Centre for Molecular Medicine and Therapeutics, Child and Family Research Institute, Department of Medical Genetics, University of British Columbia, 950 West 28th Ave, Vancouver, BC, Canada V5Z 4H4.
Diabetologia. 2010 Jun;53(6):1110-9. doi: 10.1007/s00125-010-1691-2. Epub 2010 Mar 13.
AIMS/HYPOTHESIS: Cellular cholesterol accumulation is an emerging mechanism for beta cell dysfunction in type 2 diabetes.
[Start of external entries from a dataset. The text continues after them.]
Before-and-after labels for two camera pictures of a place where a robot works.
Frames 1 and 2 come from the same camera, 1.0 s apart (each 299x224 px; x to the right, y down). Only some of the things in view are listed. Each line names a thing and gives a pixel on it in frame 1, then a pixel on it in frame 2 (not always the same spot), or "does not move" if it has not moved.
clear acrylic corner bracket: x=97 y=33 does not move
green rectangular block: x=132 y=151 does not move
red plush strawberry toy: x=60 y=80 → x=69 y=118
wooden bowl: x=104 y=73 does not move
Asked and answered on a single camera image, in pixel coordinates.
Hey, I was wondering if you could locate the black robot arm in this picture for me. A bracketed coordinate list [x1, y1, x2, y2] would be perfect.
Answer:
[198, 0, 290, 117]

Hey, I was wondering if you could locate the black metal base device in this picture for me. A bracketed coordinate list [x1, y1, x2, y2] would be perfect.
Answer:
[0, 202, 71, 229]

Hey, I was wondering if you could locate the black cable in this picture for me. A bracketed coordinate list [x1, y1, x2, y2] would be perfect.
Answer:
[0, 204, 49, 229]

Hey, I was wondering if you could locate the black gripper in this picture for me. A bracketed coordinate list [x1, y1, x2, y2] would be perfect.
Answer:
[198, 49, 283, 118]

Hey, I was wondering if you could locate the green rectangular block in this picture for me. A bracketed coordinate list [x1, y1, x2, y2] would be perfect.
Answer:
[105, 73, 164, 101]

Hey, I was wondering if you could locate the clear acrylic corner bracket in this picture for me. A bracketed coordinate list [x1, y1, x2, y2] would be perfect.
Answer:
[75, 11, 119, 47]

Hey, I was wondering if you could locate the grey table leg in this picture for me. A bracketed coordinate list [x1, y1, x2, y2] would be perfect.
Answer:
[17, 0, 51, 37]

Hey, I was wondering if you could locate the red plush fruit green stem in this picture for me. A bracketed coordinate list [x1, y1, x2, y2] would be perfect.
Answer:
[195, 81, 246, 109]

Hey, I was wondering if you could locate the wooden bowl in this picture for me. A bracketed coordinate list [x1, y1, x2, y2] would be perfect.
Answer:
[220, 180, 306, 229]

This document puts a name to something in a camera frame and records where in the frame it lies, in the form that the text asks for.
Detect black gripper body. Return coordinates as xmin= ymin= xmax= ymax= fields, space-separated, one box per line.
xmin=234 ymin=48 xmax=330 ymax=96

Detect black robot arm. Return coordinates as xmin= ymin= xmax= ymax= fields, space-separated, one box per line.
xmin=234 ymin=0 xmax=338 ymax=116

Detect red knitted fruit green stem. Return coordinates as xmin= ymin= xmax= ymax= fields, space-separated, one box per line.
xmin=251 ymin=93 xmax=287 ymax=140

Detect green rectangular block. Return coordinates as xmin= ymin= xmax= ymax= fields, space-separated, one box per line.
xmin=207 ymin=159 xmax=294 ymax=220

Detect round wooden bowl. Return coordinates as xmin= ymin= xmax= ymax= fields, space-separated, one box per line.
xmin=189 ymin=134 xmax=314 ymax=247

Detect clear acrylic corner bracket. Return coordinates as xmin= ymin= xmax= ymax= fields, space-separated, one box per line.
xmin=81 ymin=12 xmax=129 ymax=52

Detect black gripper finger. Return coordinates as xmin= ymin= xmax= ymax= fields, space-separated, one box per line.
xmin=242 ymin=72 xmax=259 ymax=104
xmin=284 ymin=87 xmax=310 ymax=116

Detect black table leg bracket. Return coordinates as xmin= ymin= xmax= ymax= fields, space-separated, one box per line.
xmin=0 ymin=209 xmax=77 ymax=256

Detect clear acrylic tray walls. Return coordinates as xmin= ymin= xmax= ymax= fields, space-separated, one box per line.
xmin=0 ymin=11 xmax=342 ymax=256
Absence of the cholesterol transporter ATP-binding cassette transporter A1 (ABCA1) results in increased islet cholesterol and impaired insulin secretion, indicating that impaired cholesterol efflux leads to beta cell dysfunction. In this study, we aimed to determine the role of the LDL receptor (LDLr) in islet cholesterol uptake and to assess the contributions of cholesterol uptake compared with efflux to islet cholesterol levels.
Islet cholesterol and beta cell function were assessed in mice lacking LDLr (Ldlr(-/-)), or apolipoprotein E (Apoe(-/-)), as well as in mice with beta-cell-specific deficiency of Abca1 crossed to Ldlr(-/-) mice.
Hypercholesterolaemia resulted in increased islet cholesterol levels and decreased beta cell function in Apoe(-/-) mice but not in Ldlr(-/-) mice, suggesting that the LDL receptor is required for cholesterol uptake leading to cholesterol-induced beta cell dysfunction. Interestingly, when wild-type islets with functional LDL receptors were transplanted into diabetic, hypercholesterolaemic mice, islet graft function was normal compared with Ldlr(-/-) islets, suggesting that compensatory mechanisms can maintain islet cholesterol homeostasis in a hypercholesterolaemic environment. Indeed, transplanted wild-type islets had increased Abca1 expression. However, lack of the Ldlr did not protect Abca1(-/-) mice from islet cholesterol accumulation, suggesting that cholesterol efflux is the critical regulator of cholesterol levels in islets.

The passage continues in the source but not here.